Você tem vontade de desenhar para empresas estrangeiras?

Fui convidado recentemente por uma empresa tradicional de Milão, na Itália, a conhecer suas instalações. Ainda estamos conversando sobre uma parceria. Eles gostaram do meu desenho e estão procurando alguém para trazer mais vigor à marca. Desenhei também um produto para uma indústria alemã, que pode ser lançado na próxima feira de Milão.

 

Você sentiu muita diferença da indústria daqui para as do exterior?

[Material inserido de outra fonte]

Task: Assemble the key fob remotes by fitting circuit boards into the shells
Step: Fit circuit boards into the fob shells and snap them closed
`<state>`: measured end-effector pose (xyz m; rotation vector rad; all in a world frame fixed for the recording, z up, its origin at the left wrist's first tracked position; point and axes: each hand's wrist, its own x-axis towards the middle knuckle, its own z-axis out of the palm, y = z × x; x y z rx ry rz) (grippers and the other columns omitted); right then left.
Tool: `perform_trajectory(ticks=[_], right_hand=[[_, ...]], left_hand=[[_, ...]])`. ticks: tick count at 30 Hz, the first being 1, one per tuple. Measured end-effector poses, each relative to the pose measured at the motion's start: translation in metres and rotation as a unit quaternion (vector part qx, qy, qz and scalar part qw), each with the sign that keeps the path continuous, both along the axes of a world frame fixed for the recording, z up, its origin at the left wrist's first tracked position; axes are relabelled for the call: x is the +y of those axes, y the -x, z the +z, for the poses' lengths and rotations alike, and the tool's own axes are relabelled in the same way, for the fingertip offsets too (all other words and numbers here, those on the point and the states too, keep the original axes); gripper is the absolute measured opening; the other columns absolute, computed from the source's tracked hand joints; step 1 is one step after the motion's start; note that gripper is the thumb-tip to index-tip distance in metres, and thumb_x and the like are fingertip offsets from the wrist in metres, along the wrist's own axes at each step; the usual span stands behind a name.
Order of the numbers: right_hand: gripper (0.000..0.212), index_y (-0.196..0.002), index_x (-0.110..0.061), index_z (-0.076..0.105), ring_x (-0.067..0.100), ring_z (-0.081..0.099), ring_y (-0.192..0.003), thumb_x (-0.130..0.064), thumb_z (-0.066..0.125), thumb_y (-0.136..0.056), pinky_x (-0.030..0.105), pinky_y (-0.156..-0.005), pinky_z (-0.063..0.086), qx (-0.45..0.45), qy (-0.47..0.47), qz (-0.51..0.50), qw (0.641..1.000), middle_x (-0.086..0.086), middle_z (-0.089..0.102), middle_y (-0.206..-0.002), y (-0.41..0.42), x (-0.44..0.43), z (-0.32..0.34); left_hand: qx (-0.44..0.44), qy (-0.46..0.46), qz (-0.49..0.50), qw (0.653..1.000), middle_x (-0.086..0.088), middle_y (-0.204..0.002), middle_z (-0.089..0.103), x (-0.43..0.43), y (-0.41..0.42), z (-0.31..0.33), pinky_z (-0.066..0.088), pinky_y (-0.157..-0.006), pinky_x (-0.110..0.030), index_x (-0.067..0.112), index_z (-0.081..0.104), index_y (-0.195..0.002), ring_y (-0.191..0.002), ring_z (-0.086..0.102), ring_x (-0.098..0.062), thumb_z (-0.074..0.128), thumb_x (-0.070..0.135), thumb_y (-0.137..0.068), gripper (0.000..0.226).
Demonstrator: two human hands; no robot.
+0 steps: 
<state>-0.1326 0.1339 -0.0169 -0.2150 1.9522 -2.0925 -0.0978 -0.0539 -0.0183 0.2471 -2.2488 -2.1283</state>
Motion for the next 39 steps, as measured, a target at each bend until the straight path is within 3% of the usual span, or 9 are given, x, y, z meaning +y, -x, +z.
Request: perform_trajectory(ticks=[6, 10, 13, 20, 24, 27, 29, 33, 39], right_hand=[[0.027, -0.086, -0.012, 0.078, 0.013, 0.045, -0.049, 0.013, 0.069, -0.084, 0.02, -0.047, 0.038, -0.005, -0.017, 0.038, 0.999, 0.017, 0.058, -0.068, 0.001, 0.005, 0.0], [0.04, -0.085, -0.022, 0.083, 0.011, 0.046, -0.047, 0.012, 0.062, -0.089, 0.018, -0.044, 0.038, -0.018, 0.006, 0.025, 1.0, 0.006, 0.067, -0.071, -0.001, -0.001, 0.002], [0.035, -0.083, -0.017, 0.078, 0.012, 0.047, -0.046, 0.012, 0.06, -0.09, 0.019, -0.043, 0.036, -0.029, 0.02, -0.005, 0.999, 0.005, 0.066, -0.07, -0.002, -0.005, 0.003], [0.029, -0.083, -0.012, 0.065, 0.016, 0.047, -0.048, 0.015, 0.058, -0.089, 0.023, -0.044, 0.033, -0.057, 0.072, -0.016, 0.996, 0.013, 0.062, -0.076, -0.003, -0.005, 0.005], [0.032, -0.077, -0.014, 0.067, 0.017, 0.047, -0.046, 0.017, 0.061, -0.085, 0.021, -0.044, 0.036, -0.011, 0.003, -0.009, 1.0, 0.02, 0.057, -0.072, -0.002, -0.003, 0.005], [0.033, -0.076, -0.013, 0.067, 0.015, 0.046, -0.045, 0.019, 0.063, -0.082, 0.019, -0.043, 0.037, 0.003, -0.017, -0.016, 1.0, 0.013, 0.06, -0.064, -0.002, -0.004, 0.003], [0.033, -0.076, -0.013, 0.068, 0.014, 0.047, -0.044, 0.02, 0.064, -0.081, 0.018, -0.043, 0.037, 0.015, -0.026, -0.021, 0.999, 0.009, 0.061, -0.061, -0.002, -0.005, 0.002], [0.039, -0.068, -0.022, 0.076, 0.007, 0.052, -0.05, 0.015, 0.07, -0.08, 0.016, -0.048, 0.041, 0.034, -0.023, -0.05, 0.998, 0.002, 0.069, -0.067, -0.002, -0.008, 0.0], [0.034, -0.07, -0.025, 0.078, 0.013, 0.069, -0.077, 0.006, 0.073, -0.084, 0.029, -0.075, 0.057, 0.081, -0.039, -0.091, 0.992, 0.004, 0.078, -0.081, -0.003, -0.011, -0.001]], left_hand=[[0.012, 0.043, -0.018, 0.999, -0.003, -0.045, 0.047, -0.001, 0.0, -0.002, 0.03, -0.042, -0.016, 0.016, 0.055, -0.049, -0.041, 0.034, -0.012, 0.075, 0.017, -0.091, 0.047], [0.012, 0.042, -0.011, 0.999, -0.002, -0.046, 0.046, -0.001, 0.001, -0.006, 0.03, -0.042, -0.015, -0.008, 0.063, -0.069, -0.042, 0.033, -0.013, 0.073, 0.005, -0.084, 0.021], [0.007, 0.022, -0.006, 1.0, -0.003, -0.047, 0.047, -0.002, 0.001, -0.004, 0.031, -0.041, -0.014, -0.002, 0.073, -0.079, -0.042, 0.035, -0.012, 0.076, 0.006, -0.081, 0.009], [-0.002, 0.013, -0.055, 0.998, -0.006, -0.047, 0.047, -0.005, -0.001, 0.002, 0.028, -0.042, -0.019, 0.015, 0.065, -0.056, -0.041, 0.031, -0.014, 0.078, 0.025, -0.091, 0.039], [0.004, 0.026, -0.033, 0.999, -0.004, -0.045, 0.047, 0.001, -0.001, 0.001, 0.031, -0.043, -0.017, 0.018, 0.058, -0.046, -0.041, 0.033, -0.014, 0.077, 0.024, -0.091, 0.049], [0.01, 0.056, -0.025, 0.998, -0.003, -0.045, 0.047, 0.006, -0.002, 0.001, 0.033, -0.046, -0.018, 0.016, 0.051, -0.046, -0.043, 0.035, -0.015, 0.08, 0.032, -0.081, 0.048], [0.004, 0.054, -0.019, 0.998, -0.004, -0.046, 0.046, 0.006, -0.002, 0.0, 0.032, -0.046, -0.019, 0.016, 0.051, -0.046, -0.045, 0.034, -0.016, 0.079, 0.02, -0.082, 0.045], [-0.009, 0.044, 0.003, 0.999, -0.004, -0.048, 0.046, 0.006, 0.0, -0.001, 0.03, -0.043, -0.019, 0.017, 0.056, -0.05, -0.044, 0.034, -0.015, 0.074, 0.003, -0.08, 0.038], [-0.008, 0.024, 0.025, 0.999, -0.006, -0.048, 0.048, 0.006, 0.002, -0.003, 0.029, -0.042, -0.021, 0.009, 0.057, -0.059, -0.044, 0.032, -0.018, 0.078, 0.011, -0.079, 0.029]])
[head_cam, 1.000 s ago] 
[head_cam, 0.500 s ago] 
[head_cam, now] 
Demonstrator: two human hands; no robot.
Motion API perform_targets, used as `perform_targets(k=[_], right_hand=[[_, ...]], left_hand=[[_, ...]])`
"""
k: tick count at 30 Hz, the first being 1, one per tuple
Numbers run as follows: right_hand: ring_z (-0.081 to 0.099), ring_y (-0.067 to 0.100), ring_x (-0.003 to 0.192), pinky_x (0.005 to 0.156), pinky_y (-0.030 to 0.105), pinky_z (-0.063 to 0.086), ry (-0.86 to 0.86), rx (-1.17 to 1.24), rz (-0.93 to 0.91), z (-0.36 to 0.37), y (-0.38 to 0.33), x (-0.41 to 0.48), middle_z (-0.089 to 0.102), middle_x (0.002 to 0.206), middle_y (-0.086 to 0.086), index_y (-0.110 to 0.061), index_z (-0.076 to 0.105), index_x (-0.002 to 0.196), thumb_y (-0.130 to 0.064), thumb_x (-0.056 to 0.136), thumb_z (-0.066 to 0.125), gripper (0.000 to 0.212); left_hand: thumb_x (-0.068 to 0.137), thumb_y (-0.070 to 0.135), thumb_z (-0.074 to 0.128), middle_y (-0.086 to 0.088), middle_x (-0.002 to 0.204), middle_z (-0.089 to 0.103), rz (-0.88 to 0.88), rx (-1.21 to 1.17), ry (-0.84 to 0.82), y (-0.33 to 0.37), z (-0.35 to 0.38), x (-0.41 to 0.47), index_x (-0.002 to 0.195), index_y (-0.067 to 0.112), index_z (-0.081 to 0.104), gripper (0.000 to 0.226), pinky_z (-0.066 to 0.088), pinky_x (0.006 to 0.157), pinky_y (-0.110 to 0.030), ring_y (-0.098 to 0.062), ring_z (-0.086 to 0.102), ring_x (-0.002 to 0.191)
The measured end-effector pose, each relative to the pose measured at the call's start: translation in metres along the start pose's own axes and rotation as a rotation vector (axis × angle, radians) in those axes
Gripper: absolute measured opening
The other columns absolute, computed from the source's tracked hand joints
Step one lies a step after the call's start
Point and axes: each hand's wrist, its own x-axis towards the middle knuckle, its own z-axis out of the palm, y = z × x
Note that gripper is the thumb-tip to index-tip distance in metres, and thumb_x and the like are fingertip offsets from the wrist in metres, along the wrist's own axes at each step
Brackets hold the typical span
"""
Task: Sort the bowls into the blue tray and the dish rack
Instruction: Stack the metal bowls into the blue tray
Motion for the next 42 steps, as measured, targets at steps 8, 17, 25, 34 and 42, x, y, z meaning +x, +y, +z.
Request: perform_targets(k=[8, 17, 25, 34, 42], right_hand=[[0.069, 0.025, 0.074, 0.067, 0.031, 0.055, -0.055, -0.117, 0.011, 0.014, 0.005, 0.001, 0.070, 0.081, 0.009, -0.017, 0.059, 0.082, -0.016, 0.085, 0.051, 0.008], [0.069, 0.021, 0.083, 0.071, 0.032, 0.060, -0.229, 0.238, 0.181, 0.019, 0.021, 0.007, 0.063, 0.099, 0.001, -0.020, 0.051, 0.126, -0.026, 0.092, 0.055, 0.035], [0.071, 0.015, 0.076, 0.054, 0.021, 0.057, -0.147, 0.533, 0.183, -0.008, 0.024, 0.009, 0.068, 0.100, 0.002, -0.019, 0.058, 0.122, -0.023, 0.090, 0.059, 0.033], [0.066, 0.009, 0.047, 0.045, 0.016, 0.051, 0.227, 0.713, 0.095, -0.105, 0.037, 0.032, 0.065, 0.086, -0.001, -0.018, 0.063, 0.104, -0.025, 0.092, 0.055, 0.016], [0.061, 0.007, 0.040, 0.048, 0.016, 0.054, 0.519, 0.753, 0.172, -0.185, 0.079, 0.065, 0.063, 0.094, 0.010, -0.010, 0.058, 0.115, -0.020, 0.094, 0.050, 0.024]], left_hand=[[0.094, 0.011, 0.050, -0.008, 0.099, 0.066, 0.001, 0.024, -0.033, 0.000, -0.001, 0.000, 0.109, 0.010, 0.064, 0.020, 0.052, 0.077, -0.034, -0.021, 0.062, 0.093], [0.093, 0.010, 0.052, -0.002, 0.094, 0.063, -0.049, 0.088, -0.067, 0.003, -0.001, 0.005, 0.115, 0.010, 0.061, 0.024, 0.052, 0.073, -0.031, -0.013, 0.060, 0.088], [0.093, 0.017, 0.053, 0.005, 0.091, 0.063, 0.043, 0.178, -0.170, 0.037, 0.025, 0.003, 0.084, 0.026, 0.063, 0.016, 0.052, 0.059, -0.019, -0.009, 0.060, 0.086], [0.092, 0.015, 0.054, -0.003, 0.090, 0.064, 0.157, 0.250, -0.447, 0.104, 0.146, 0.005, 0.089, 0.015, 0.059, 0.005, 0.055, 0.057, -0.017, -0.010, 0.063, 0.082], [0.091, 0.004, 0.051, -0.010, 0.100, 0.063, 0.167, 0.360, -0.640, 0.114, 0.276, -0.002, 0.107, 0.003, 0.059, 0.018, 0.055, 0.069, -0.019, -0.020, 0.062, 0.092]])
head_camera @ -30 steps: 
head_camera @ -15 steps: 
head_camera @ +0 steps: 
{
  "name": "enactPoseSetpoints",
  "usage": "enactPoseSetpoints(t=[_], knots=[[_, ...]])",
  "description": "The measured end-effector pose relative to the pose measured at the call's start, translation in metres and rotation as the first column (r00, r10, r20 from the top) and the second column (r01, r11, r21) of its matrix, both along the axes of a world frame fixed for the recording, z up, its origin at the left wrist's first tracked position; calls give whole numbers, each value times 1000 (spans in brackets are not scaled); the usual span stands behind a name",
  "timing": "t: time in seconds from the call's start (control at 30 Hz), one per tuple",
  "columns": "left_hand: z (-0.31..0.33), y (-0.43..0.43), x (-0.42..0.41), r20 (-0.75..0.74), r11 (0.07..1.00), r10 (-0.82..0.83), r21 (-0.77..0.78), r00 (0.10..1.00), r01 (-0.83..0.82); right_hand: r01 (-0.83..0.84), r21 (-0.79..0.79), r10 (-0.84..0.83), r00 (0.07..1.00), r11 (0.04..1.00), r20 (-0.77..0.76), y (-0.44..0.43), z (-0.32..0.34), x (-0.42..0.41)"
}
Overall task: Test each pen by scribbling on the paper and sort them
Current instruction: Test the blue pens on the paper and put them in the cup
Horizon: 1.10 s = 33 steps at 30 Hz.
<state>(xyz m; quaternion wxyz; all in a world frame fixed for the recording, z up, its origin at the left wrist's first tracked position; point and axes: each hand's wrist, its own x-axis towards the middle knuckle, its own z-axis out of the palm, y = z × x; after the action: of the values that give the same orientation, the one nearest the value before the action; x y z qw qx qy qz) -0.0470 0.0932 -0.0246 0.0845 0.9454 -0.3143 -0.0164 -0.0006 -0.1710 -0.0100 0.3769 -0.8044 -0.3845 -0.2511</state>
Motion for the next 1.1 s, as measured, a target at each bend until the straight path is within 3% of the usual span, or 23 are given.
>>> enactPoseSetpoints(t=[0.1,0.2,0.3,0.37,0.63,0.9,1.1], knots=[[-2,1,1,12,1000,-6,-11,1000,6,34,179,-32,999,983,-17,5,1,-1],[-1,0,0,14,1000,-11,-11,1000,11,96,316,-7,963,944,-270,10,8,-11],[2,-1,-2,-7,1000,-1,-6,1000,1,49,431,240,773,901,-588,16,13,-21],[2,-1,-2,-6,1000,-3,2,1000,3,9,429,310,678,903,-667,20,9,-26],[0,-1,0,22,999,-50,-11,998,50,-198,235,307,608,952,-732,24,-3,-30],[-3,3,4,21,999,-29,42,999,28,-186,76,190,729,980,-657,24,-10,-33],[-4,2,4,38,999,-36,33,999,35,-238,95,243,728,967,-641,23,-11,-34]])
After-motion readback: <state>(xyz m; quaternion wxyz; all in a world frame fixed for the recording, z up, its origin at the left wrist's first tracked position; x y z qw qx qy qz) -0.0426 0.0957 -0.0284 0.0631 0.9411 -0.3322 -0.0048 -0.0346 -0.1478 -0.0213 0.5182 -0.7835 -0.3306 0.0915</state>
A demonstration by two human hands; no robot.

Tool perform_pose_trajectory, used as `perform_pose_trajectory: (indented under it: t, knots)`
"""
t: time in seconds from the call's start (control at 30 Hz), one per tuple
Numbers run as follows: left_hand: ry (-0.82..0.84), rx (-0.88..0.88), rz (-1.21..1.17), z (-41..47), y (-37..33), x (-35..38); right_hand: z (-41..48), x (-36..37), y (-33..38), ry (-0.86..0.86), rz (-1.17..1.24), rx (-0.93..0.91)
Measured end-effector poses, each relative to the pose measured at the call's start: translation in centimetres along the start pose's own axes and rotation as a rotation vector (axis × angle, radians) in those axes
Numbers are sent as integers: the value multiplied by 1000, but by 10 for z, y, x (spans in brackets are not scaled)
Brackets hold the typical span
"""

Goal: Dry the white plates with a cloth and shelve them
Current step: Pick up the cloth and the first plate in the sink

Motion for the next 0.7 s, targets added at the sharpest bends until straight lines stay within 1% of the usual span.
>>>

Estamos no mesmo patamar de desenho e algumas indústrias brasileiras têm até o mesmo nível de equipamentos. Acho, porém, que ainda falta difundir a cultura do design no país. Não no sentido do desejo e da arte. Vejo que até gente instruída não consegue distinguir o bom design do ruim. Talvez ainda estejamos em um processo de amadurecimento. Precisamos entender que o design faz parte do processo de fabricação de um produto. Não é só uma questão de estética, mas ele agrega valor. Quando se investe em design, toda a cadeia ganha.

 

Como você enxerga o design brasileiro hoje?

Temos muito mais a oferecer e com uma estética sofisticada. Há uma nova geração, na qual me incluo, que está apresentando a estética da leveza. Acho que nosso maior trunfo é a grande diversidade do país: de referências, multicultural e multifacetada. Temos o luxo e a pobreza na mesma dose e isso nos torna únicos. Temos o que há de melhor e o que há de ruim. Esses extremos nos obrigam a ter inteligência para criar mecanismos sofisticados com baixo custo e baixo investimento. Hoje estamos conseguindo nos equipar com maquinário sofisticado e isso começa a fazer diferença no cenário internacional.